In `@src/functions/observe.ts`:
- Around line 241-246: The call to vectorIndexAddGuarded(synthetic.id,
synthetic.sessionId, synthetic.title + " " + (synthetic.narrative || ""), {
kind: "synthetic", logId: synthetic.id }) should be wrapped in a try/catch so
embedding/indexing errors don't abort the synthetic compression flow; catch any
error and emit a warning log (similar to patterns in remember.ts and
compress.ts) indicating the synthetic id and error, but do not rethrow—ensure
the function continues since the observation was already persisted and
BM25-indexed.
In `@src/functions/remember.ts`:
- Around line 115-120: The vector indexing call using vectorIndexAddGuarded with
arguments (memory.id, memory.sessionIds[0] ?? "memory", memory.title + " " +
memory.content, { kind: "memory", logId: memory.id }) should be wrapped in a
try/catch so indexing failures don't abort the overall mem::remember flow; catch
any error and call processLogger.warn (or similar existing logger) with a
concise message including memory.id and the error, mirroring the BM25 try/catch
pattern used earlier for soft-failing index operations.
In `@src/functions/search.ts`:
- Around line 105-110: rebuildIndex currently clears BM25 but does not reset the
vector store, so stale embeddings remain; before you start adding with
vectorIndexAddGuarded in rebuildIndex, call the vector-index reset/clear API
(e.g., vectorIndexReset or vectorIndexClear — whichever exists in our codebase)

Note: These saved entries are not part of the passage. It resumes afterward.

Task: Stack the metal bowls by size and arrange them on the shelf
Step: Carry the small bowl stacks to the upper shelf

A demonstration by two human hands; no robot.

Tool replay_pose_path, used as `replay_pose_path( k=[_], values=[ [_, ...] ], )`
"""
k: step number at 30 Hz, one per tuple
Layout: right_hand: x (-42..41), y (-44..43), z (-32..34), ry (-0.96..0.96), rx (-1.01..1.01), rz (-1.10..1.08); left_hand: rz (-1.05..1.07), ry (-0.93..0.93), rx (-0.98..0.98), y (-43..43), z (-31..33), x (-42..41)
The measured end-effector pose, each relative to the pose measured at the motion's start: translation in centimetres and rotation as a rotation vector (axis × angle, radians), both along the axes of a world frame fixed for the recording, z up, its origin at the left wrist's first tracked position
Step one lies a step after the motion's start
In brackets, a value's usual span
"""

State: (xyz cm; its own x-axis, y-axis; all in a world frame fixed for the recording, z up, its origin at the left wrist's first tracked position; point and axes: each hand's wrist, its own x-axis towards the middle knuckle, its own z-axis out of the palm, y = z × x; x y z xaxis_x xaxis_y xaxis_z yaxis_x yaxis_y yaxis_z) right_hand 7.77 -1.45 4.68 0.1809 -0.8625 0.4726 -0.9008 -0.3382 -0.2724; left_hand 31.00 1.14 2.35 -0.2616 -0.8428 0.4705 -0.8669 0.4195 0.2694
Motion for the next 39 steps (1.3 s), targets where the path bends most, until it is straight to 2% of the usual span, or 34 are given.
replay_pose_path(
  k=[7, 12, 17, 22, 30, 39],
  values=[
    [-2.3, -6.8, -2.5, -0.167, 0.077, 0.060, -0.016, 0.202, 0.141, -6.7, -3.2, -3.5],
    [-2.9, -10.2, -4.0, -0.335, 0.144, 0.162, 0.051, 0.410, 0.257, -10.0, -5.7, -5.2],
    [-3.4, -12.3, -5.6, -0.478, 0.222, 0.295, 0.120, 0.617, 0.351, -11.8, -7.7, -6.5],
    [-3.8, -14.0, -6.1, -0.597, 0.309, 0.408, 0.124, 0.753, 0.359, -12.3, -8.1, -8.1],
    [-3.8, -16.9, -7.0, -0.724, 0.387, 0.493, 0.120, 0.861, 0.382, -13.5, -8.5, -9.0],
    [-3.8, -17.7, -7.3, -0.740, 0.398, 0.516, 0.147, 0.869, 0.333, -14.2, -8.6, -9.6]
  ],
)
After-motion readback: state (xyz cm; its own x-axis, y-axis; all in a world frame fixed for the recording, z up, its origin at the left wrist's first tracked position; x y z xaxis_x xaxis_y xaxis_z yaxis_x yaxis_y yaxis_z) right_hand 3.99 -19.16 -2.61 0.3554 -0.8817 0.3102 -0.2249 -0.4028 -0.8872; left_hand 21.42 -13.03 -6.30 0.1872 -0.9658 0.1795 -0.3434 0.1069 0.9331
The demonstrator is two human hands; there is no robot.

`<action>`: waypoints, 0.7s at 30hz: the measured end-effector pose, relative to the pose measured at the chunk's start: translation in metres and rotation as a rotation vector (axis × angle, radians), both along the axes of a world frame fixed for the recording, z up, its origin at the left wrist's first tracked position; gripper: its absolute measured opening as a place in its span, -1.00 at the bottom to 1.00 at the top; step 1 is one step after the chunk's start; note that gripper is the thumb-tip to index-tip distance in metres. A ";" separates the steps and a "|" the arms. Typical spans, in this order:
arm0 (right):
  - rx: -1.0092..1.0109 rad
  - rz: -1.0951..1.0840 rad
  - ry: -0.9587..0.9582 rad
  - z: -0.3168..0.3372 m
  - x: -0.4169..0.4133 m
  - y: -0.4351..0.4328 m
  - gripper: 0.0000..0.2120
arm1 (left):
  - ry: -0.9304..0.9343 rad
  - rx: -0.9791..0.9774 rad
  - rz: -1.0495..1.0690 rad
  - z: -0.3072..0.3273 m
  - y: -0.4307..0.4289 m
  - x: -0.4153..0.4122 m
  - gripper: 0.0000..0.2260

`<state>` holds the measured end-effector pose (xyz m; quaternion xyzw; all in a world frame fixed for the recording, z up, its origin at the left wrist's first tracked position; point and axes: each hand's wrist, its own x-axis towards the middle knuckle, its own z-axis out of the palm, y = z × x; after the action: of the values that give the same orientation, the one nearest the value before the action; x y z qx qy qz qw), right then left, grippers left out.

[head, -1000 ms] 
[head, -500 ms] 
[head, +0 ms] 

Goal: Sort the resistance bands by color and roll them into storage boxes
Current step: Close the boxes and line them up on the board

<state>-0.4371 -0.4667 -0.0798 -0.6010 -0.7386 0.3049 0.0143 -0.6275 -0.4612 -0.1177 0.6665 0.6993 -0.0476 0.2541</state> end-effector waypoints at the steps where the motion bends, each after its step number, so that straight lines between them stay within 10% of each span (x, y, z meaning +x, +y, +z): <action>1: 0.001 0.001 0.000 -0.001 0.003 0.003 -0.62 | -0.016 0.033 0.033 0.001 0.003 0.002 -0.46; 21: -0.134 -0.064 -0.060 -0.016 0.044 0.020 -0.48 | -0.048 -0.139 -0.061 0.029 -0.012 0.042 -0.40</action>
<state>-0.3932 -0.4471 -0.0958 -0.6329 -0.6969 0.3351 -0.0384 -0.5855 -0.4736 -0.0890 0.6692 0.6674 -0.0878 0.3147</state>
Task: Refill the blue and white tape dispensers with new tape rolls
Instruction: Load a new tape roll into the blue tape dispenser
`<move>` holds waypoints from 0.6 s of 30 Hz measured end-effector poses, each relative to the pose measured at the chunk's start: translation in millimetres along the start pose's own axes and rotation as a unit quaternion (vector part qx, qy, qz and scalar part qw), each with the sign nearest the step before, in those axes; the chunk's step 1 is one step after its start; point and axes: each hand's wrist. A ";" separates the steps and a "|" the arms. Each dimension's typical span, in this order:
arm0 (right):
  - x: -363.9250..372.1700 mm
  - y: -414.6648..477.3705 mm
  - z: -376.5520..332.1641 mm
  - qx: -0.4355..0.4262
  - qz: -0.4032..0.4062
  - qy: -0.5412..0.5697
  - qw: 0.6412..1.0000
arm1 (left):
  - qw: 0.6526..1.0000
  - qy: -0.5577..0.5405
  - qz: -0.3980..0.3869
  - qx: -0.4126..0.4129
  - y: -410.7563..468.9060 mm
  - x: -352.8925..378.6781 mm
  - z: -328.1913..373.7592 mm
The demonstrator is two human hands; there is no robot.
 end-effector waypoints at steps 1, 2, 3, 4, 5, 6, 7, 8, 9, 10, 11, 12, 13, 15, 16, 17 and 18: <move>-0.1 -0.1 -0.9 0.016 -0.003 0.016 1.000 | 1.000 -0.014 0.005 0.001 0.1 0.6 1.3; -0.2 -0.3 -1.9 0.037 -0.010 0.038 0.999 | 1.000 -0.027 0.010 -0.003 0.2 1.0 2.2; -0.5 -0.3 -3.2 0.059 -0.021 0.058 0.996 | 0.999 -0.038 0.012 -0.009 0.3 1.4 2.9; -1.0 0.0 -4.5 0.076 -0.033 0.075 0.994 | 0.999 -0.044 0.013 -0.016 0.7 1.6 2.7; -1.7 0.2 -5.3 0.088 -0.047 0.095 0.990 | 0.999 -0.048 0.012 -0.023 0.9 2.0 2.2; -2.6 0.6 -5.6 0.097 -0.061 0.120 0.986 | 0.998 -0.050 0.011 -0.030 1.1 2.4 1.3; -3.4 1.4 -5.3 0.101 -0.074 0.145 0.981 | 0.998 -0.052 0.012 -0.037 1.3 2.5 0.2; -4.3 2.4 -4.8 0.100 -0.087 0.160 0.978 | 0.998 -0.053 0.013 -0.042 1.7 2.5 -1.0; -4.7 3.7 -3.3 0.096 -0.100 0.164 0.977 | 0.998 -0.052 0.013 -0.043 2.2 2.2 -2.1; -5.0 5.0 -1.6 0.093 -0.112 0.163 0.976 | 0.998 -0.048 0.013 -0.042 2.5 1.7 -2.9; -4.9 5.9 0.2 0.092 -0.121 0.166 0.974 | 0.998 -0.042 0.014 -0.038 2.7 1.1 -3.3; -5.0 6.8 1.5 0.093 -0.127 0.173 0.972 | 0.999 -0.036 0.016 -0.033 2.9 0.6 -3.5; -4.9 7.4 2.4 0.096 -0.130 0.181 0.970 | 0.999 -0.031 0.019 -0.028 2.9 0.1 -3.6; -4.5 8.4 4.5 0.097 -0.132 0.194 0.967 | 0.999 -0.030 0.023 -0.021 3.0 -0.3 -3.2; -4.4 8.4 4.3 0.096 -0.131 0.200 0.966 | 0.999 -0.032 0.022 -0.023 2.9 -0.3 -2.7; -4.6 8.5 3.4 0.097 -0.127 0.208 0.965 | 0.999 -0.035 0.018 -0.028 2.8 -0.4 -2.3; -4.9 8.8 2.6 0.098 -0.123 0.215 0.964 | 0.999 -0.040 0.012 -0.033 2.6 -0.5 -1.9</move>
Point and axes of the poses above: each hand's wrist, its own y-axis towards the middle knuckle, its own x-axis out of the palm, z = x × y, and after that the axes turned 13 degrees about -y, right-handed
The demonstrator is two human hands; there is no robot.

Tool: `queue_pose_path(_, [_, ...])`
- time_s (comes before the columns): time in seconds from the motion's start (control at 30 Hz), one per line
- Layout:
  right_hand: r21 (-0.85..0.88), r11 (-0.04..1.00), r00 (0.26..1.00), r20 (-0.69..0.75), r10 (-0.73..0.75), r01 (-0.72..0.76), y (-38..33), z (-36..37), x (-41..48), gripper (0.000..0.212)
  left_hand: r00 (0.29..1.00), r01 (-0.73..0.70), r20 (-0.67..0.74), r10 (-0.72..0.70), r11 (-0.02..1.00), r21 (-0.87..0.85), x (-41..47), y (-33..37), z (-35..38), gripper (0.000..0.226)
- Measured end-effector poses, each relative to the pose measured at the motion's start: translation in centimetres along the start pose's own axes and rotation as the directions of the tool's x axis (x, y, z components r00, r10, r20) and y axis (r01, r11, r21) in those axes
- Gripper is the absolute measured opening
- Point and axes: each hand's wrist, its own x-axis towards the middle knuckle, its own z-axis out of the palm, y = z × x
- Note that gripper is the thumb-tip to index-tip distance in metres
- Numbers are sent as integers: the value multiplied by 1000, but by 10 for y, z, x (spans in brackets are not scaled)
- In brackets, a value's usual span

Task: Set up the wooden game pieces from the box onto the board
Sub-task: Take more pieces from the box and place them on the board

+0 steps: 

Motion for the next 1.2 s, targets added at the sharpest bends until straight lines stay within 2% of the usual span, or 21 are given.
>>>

for the target index (use the same identifier you pass to vectorIndexAddGuarded,
e.g., memory.id or session id) to wipe existing vectors, then repopulate; apply
the same reset-before-add change to the other spot that calls
vectorIndexAddGuarded (the second block that appends vectors) so the vector
store and BM25 stay in sync.
In `@test/vector-index-dimensions.test.ts`:
- Line 70: Replace the no-op mockKV.delete with a real deletion that removes the
key from the same in-memory store used by the mock (so it mirrors the
implementation in vector-index-populate.test.ts); implement delete as an async
function matching the signature (delete: async (_scope: string, _key: string):
Promise<void>) that looks up the underlying store and removes the entry for the
provided key (ensuring awaits/Promise resolution if the store API is async) so
tests relying on migrateVectorIndex or other mutation behavior observe actual
deletions.
---
Nitpick comments:
In `@src/functions/remember.ts`:
- Around line 115-129: Add an audit record for the new memory in mem::remember
by calling recordAudit(...) right after the memory creation/DB write (use the
memory.id and context info) to track the creation, and change the sequential
calls to vectorIndexAddGuarded(...) and the sdk.trigger({ function_id:
"mem::cascade-update", ... }) invocation so they run in parallel using
Promise.allSettled([...]) (keep both operations as independent promises to avoid
failing one when the other succeeds); reference the existing
vectorIndexAddGuarded and sdk.trigger calls and ensure any errors from
Promise.allSettled are logged/handled.
In `@test/vector-index-dimensions.test.ts`:
- Around line 78-102: Replace the loose "greater than 0" assertions with precise
checks that reflect the single observation and 4D embedding: assert
totalProcessed is 1 (expect(result.totalProcessed).toBe(1)), assert vectorSize
equals 4 (expect(result.vectorSize).toBe(4)) and after migration verify the
index dimensions by calling the VectorIndex validation helper on the
returned/modified index (e.g., oldIndex.validateDimensions(4) or the appropriate
returned index instance) to confirm embeddings are 4-dimensional; update
references to migrateVectorIndex, oldIndex, newProvider, result.vectorSize and
oldIndex.validateDimensions accordingly.
In `@test/vector-index-populate.test.ts`:
- Around line 60-80: The test mutates global state
(setVectorIndex/setEmbeddingProvider) and manually cleans up in the test body;
change to use beforeEach to create and set a fresh VectorIndex and embedding
provider (e.g., call setVectorIndex(new VectorIndex()) and
setEmbeddingProvider(mockEmbedder) in beforeEach) and use afterEach to reset
them to null (setVectorIndex(null); setEmbeddingProvider(null)), and remove the
manual cleanup lines from the test; keep the rest of the test (mockSdk, mockKV,
registerRememberFunction, and expectations) unchanged.
🪄 Autofix (Beta)
Fix all unresolved CodeRabbit comments on this PR:
- Push a commit to this branch (recommended)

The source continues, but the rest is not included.